### Task instructions:
Copy each line below holding "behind".

### Dataset records:

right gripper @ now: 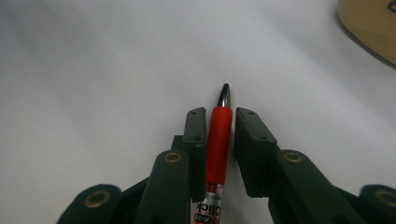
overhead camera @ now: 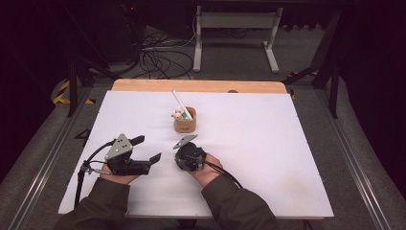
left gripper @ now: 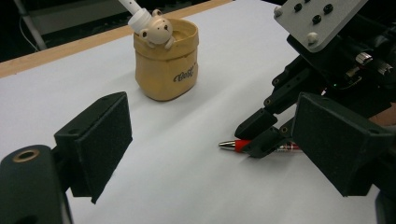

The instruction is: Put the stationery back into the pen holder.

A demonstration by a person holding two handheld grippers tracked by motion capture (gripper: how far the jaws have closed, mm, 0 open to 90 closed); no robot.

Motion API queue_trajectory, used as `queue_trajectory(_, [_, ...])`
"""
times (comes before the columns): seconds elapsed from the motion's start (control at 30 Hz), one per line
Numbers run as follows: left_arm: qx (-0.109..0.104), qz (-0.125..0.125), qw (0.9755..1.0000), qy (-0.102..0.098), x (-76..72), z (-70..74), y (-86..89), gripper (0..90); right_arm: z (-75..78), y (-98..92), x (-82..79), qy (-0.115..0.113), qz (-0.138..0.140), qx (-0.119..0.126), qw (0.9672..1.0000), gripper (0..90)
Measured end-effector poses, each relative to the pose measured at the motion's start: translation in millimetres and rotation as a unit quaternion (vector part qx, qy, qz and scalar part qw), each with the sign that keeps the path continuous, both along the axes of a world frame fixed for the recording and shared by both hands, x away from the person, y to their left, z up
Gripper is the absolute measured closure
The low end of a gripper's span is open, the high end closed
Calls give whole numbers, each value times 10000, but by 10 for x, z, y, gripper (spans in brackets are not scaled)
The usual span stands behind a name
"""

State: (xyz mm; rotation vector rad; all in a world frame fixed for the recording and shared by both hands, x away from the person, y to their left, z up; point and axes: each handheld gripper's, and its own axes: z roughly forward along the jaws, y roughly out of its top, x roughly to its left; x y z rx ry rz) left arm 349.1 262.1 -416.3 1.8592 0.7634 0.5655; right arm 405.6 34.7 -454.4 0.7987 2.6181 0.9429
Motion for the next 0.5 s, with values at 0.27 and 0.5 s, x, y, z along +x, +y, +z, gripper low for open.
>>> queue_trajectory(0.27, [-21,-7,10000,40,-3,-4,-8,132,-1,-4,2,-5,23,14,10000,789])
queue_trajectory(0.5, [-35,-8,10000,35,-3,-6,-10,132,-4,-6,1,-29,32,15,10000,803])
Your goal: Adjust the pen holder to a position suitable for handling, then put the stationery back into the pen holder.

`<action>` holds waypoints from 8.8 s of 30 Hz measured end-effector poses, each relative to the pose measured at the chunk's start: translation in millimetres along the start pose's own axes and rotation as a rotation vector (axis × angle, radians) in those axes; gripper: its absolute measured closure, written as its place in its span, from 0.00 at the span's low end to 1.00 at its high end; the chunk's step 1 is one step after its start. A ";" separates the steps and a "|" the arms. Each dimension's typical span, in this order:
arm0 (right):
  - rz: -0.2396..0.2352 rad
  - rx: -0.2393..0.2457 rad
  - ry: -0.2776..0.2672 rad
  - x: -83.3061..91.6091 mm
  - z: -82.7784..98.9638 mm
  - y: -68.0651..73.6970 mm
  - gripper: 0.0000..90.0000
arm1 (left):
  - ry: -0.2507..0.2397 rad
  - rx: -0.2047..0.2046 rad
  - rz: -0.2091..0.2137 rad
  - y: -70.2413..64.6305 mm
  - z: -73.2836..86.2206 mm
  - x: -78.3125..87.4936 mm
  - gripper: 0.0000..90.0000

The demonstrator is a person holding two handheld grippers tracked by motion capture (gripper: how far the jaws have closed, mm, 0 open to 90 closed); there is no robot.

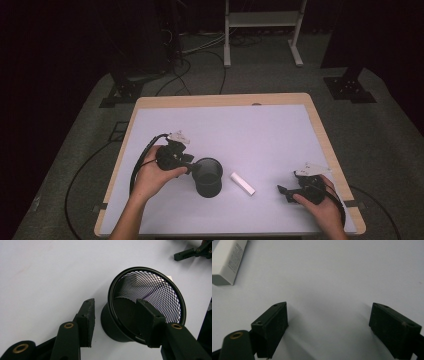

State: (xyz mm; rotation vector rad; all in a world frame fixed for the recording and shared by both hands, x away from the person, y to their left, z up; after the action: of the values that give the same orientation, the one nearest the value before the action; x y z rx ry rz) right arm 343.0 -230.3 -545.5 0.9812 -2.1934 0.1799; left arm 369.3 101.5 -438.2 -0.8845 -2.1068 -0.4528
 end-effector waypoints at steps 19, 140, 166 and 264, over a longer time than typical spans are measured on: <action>0.000 0.000 0.000 0.0 0.0 0.0 0.16 | -0.074 0.028 -0.070 16.8 26.8 27.4 0.28; -0.218 0.081 0.036 -27.2 -55.8 84.6 0.46 | -0.122 0.061 -0.246 41.3 137.2 -24.6 0.07; -0.208 0.142 0.091 -59.1 -48.8 94.2 0.54 | -0.121 0.063 -0.245 41.3 137.3 -24.6 0.07; -0.288 0.195 -0.083 0.7 -121.5 115.3 0.78 | -0.121 0.064 -0.244 41.4 137.2 -24.7 0.07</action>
State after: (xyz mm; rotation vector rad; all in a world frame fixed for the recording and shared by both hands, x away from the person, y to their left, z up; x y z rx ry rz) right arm 329.9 -102.4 -438.1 1.4230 -2.1073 0.2243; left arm 337.1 197.9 -542.2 -0.6346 -2.3393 -0.4633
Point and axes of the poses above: each handheld gripper's, and its own axes: x roughly backward along the jaws, z roughly out of its underside, y roughly to its left, the point moved 9 cm from there along -x, roughly forward along the jaws, and after that the axes turned 12 degrees about -z, right-handed, at the moved point
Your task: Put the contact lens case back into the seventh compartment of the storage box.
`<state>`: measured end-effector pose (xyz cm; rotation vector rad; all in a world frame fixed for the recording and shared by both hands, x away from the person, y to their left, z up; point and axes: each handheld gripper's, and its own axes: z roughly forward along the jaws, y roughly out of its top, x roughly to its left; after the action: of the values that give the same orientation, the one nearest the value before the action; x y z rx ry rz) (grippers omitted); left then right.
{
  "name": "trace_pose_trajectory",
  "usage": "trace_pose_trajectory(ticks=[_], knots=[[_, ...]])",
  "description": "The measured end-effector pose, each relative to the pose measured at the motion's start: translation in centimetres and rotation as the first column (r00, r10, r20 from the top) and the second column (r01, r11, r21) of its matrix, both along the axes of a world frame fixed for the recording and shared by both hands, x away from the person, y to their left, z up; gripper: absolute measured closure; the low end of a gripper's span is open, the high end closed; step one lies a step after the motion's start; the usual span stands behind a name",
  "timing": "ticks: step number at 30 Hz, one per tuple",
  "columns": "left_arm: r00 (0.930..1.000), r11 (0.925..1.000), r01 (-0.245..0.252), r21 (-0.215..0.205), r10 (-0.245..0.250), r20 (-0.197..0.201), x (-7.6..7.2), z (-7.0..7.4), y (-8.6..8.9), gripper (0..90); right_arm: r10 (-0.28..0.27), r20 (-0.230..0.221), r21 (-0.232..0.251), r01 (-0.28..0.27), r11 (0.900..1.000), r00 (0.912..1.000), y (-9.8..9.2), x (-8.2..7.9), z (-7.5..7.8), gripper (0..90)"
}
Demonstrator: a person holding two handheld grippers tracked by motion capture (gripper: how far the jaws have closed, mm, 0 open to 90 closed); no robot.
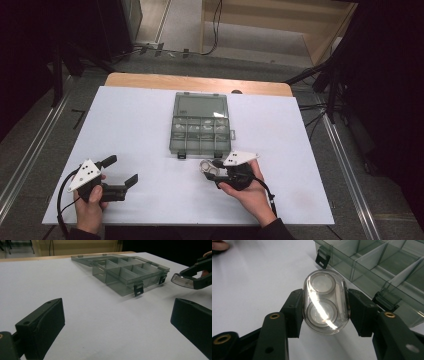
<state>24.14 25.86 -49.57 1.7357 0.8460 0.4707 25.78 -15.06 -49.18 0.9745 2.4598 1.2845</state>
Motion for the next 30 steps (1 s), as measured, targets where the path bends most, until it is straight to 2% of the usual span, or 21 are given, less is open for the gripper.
trace_pose_trajectory(ticks=[9, 30], knots=[[1.0000, 1.0000, -0.005, 0.002, 0.005, 0.006, -0.1, 0.0, 0.0, 0.0, -0.012, 0.023, 0.021, 0.011, 1.000, 0.9997, -0.2, 0.5, 1.1, 47.1], [1.0000, 1.0000, 0.006, 0.001, -0.006, 0.007, -0.1, -0.1, -0.1, 0.0, -0.043, 0.027, 0.048, 0.042, 0.998, 0.9987, 0.0, 2.2, 2.7, 47.1]])
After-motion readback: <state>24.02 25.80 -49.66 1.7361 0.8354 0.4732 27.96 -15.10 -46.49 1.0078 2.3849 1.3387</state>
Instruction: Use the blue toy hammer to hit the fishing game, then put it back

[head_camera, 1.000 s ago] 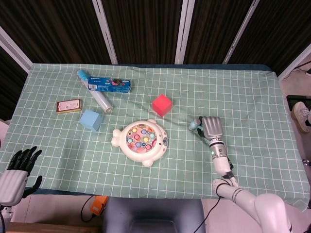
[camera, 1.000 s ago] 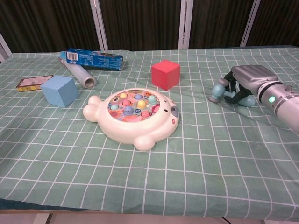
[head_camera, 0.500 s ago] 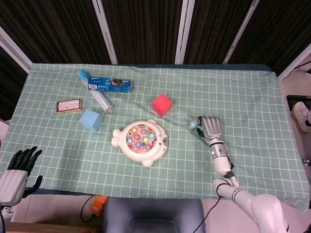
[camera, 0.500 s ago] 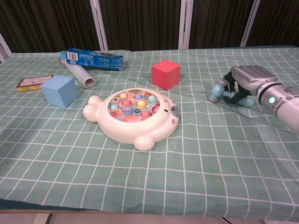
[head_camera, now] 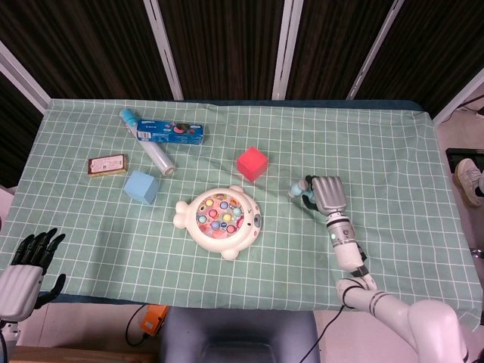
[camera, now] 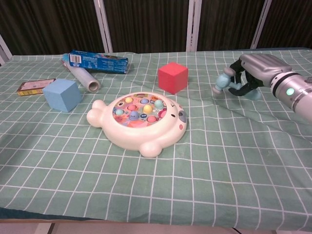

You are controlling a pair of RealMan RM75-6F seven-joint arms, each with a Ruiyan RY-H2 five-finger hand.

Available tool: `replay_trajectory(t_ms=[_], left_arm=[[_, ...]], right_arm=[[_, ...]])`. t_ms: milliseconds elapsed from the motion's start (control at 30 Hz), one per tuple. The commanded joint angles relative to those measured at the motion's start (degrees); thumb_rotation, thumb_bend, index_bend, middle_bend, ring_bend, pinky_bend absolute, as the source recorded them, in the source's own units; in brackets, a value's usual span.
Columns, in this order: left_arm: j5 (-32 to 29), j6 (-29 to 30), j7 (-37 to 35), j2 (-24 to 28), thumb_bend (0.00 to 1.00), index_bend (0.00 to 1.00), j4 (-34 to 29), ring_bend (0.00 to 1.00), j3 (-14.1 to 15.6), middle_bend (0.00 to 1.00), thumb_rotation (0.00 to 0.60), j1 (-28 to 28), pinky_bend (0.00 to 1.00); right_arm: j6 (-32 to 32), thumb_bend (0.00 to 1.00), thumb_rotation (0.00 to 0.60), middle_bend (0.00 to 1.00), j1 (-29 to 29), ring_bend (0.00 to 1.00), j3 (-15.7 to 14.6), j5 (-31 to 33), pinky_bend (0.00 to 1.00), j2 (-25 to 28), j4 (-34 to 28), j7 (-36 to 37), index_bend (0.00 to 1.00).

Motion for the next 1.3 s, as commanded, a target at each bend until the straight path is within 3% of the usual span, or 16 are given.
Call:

### Answer to this exercise:
The usual span stands behind a name
  "description": "The measured end-effector pose, each relative to the pose measured at the motion's start: translation in centimetres and rotation as the first column (r00, r10, r20 from the top) and the second column (r01, r11, r21) of its matrix, both along the axes of a world frame fixed for the recording and shared by both hands, x away from the person, y to their left, z up; gripper: absolute measured closure; the low end of a gripper's span is open, the high end closed; step one lies a step after the motion's start; the usual span stands behind a name",

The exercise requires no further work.